New WoodyRAT Malware Found in the Wild

August 16, 2022

A new type of remote access trojan (RAT) has been identified by several AV companies. Dubbed ‘WoodyRAT’ due to the debugging information string, it is a multi-featured payload with a list of capabilities. As with many attacks, Woody has been found attached to Word documents, namely Russian documents titled “Information security memo”[1] in phishing emails. Using CVE-2022-30190 (Folina vulnerability), the executable is dropped to the system and launched.

The main file observed is 687kb in size and named “WindowsInternalApp.exe”. It has no packer, protector, or encryption.

There are several items noted during analysis of the file. First, it has a non-standard section (_RDATA) listed.

Second, the language listed for the file is in Russian; were the file legitimate, it would be English. There is also a lack of trademark icons, but the average user would probably not notice this.

The third item is that there are two embedded executables in the .data section. This is very irregular and warrants investigation.

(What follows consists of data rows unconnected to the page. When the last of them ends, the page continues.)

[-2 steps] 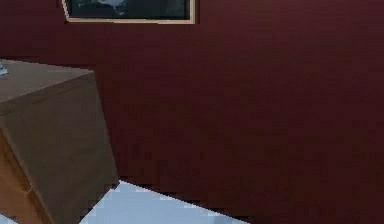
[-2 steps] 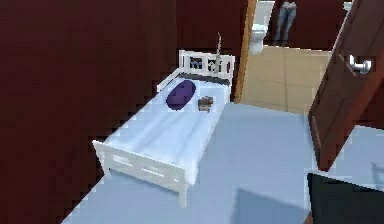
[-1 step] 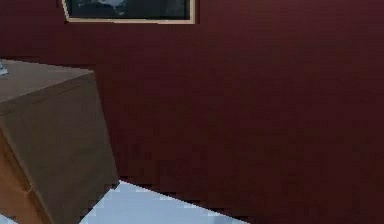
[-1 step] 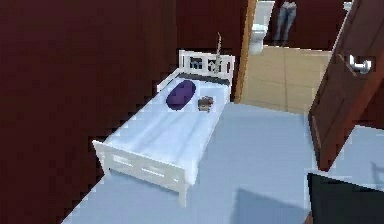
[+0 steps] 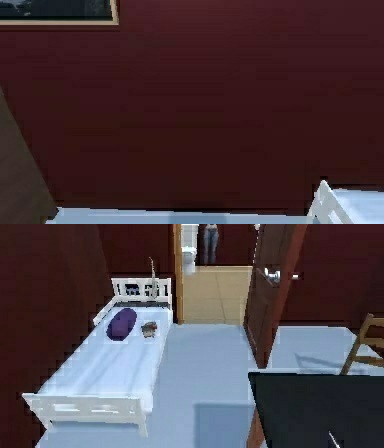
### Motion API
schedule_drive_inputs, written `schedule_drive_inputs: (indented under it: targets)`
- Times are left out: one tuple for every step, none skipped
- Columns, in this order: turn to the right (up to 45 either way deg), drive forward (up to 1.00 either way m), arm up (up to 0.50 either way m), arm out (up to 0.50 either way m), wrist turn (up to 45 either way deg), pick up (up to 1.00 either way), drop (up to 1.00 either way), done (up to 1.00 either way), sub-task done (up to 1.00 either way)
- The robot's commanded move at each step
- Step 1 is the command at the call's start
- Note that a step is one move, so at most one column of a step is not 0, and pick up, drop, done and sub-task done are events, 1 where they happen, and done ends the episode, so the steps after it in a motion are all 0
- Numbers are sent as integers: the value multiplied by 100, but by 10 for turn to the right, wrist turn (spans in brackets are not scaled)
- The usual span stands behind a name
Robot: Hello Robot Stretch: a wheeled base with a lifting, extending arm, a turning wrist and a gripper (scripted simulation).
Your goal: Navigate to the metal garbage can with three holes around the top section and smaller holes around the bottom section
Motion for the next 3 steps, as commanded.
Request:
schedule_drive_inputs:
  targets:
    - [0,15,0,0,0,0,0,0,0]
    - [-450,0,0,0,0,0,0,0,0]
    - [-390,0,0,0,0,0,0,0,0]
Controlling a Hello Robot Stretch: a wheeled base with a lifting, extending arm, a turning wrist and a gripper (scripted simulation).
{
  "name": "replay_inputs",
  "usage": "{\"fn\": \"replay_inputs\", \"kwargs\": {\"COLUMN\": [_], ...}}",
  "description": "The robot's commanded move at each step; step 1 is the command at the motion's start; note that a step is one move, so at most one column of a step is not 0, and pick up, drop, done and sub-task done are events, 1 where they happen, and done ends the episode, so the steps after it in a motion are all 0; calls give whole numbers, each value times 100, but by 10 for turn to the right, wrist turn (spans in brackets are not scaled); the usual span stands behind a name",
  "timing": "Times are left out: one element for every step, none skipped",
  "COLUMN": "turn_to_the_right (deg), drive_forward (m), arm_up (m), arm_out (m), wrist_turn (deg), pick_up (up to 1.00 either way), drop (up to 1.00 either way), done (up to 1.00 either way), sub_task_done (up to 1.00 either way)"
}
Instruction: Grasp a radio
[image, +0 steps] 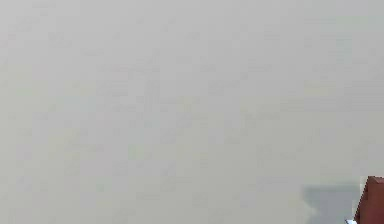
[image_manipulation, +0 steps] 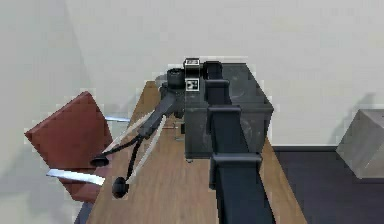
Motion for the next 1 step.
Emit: {"fn": "replay_inputs", "kwargs": {"turn_to_the_right": [0], "drive_forward": [0], "arm_up": [0], "arm_out": [0], "wrist_turn": [450], "pick_up": [0], "drop": [0], "done": [0], "sub_task_done": [0]}}
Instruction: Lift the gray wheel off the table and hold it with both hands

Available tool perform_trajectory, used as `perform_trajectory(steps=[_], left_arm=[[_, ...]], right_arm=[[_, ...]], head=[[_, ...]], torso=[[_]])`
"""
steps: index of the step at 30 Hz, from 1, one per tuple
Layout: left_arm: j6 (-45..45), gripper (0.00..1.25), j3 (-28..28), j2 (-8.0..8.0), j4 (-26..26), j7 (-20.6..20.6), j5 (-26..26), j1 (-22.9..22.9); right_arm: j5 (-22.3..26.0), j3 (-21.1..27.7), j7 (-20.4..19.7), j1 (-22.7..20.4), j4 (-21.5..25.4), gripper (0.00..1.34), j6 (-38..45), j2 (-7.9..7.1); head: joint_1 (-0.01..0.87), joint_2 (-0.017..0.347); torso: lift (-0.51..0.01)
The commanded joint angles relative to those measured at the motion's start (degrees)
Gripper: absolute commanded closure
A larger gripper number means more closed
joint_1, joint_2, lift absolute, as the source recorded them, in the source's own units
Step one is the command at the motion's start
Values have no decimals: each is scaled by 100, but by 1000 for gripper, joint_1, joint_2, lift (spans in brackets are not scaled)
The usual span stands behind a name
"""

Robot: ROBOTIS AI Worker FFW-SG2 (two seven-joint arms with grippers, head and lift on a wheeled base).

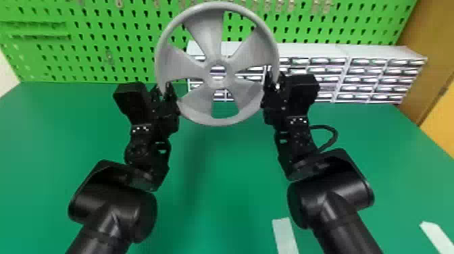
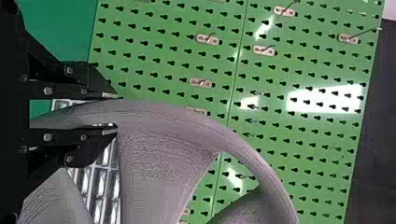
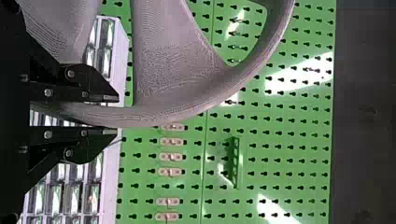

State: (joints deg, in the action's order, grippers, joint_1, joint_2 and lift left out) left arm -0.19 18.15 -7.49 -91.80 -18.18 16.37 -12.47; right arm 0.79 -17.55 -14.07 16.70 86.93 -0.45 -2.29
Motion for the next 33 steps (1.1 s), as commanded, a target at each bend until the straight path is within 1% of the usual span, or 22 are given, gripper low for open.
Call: perform_trajectory(steps=[1,4,8,9,33], left_arm=[[2,969,-13,2,-13,-1,-64,-1],[-33,969,-31,37,-31,-10,-196,25],[-77,969,-145,196,-31,-71,-319,87],[-77,969,-163,204,-31,-71,-310,87],[-77,967,-198,204,-31,-71,-319,78]], right_arm=[[0,-20,1,0,0,1027,10,-8],[0,-38,1,9,0,1027,10,-17],[9,-38,1,18,9,1027,1,-8],[9,-47,1,18,9,1027,1,-8],[-9,-82,1,35,9,1027,1,-26]], head=[[711,15],[711,15],[711,15],[711,15],[711,15]], torso=[[-98],[-98],[-98],[-98],[-98]])
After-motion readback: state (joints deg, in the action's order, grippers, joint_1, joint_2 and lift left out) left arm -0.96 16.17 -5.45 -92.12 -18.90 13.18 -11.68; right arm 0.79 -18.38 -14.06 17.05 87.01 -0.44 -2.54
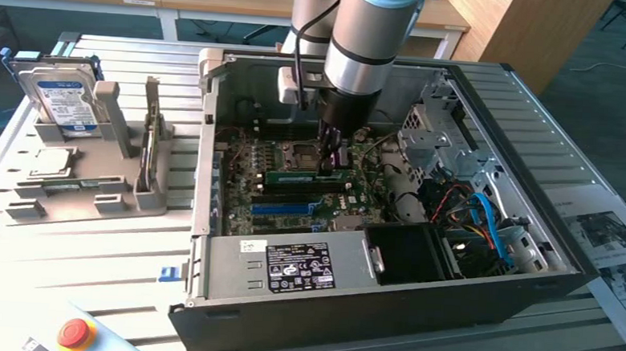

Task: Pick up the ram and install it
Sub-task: 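Insert the ram into the slot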

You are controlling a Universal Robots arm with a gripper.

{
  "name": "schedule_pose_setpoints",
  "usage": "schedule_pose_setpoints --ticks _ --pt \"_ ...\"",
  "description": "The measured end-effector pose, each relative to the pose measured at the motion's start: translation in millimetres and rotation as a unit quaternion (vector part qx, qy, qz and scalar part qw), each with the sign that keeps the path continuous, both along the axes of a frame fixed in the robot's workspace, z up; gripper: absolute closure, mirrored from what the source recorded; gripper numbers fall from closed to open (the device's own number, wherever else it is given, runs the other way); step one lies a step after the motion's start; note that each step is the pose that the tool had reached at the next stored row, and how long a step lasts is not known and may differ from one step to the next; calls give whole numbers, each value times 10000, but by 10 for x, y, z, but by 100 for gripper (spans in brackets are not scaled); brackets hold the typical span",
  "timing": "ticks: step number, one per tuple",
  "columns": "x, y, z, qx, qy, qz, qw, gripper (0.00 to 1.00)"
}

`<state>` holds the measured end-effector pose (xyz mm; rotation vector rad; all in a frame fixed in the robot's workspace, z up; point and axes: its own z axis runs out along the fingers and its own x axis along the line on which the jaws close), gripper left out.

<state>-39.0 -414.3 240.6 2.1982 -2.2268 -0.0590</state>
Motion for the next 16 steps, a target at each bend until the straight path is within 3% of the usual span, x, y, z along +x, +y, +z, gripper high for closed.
schedule_pose_setpoints --ticks 16 --pt "-1 -2 -17 0 0 -1 10000 89"
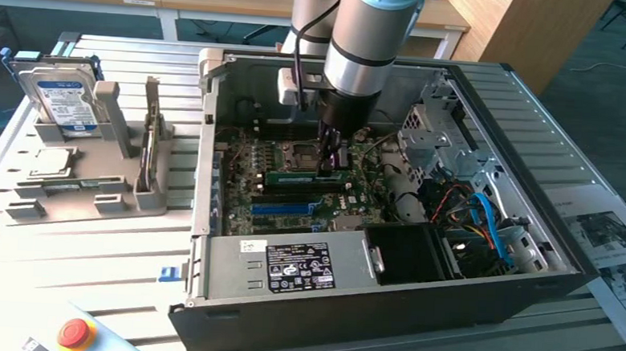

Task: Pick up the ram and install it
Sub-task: 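Insert the ram into the slot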

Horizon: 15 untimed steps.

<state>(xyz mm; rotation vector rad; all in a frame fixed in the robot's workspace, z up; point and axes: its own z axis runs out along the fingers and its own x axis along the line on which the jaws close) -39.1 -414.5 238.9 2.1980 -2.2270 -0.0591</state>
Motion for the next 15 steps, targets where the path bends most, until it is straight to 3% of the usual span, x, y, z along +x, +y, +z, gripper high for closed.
schedule_pose_setpoints --ticks 7,12,15 --pt "1 -1 0 -1 16 0 10000 89" --pt "19 -3 0 -1 94 0 10000 89" --pt "19 -3 0 -1 96 -1 10000 89"
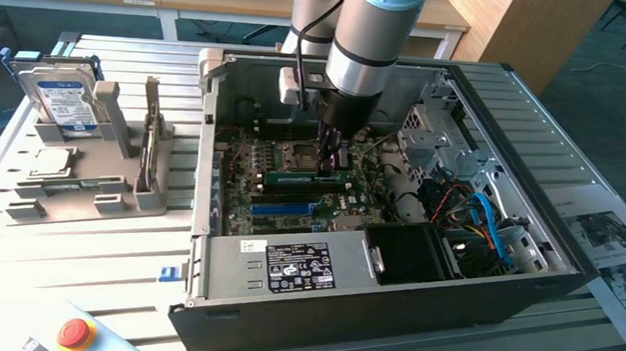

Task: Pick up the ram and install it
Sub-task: 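Insert the ram into the slot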

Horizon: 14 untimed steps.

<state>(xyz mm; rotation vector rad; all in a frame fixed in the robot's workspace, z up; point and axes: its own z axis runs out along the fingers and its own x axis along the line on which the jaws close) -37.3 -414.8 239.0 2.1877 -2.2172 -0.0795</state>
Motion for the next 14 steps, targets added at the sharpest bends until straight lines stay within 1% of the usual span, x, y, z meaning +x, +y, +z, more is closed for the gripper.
schedule_pose_setpoints --ticks 6,11,14 --pt "10 -6 0 0 1 0 10000 89" --pt "10 -25 -1 0 1 -1 10000 89" --pt "10 -27 -3 0 1 -1 10000 89"
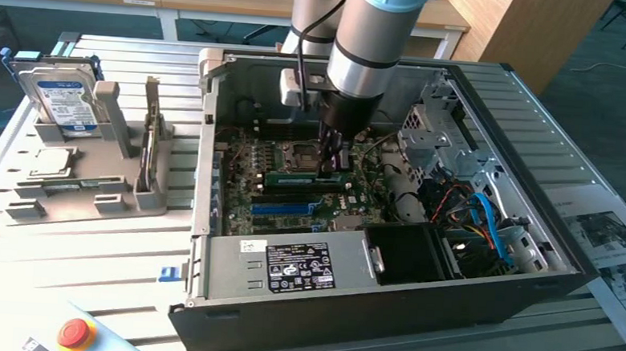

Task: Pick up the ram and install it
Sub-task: 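Insert the ram into the slot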

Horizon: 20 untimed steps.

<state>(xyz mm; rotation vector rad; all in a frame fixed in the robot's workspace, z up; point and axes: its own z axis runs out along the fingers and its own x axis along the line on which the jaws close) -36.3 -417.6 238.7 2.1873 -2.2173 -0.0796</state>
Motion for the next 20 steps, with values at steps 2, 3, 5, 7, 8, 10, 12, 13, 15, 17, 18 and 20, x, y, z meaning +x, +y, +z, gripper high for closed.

Looking through the strings of the file, there are very clear items that the malware is looking for. Antivirus programs, python and PowerShell versions, directory information, users, environment (OS), network connectivity, and permissions are among the data collected to be sent to the C2 address, which is also found and listed as hxxp://Microsoft-telemetry.ru/knock. As of this writing, the domain is no longer active. Since the strings are all in cleartext, the commands are listed as follows:

URL Commands: /knock, /submit, /ping
C2 Commands: _ACK, _CRY, _DAT, DMON, DNLD, _DIR, EXEC, INFO, INJC, PING, PSLS, PURG, _REQ, UPEX, UPPR, SCRN, SDEL, _SET, STCK, UPDM, UPLD
.NET Commands: DN_B, DN_D, PSSC, PSSS, PSSM

WoodyRAT also has a variety of anti-debug and anti-analysis tools. It will search for all major debuggers and disassemblers to try to prevent runtime analysis, as well as multiple antivirus engines. The embedded .NET and PowerSession files allow for more granular control from the C2, command storage using Base64 strings, and AV bypass.

Files

  • WindowsInternalApp.exe
    • md5: 243d0a9c1519df83c2d9122cb884f8d8
    • sha1: b0799d496fe129e1b600e232897ee1d4796768e8
    • sha256: 408f314b0a76a0d41c99db0cb957d10ea8367700c757b0160ea925d6d7b5dd8e
    • imphash: Unable to generate
  • DotNetExecutor.dll
    • md5: 06FA1178578E5D72A6596A2B6B0CB8F0
    • sha1: 5E66369BDDB1A29A3D0F84F3F111A9A4C9835D59
    • sha256: 090B6D6D7E4950EED17D589179D34B88358C34AF749824D8B9525FAB7A406AB1
    • imphash: 51C8A422DDBB923765C5E966868CD8DD
    • Compiler-Timestamp: 0xCF53B7C4 (Fri Mar 22 21:57:24 2080| UTC)
    • Debugger-Timestamp: 0xD200FB25 (Sun Aug 24 16:47:33 2081| UTC)
    • Reference: https://github.com/JerrettDavis/DotnetExecutor
  • PowerSession.dll
    • md5: 074666CD14549003CA9A0A3F2310FD26
    • sha1: BD2ACCF2CA4CDA0E330D87BFB3A64FB9684309D6
    • sha256: AFB190B89DD98FCA76B66F27A80551142A8B78BE9EFB14CC5D3D45C20D67D109
    • Imphash: FDBD1C9EE827DA590ABA590AA8E414D2
    • Compiler-Timestamp: 0xD064136C (Tue Oct 15 12:05:00 2080| UTC)
    • Debugger-Timestamp: 0xDF0FE3F6 (Tue Aug 03 08:36:06 2088| UTC)
    • Reference: https://github.com/Watfaq/PowerSession

URL

Microsoft-telemetry.ru

Strings

  • C:\Users\user\Desktop\woody_2\clone\SharpExec\DotNetExecutor\obj\Release\DotNetExecutor.pdb
  • C:\Users\user\Desktop\dev\sharp-memory\PowerSession\obj\Release\PowerSession.pdb
  • C:\Users\user\Desktop\woody_2\build\bin\WoodyNode.pdb

 

SonicWall Capture Labs provides protection against this threat via the following signature:

  • GAV: WoodyRAT.A (Trojan)

This threat is also detected by SonicWall Capture ATP w/RTDMI and the Capture Client endpoint solutions.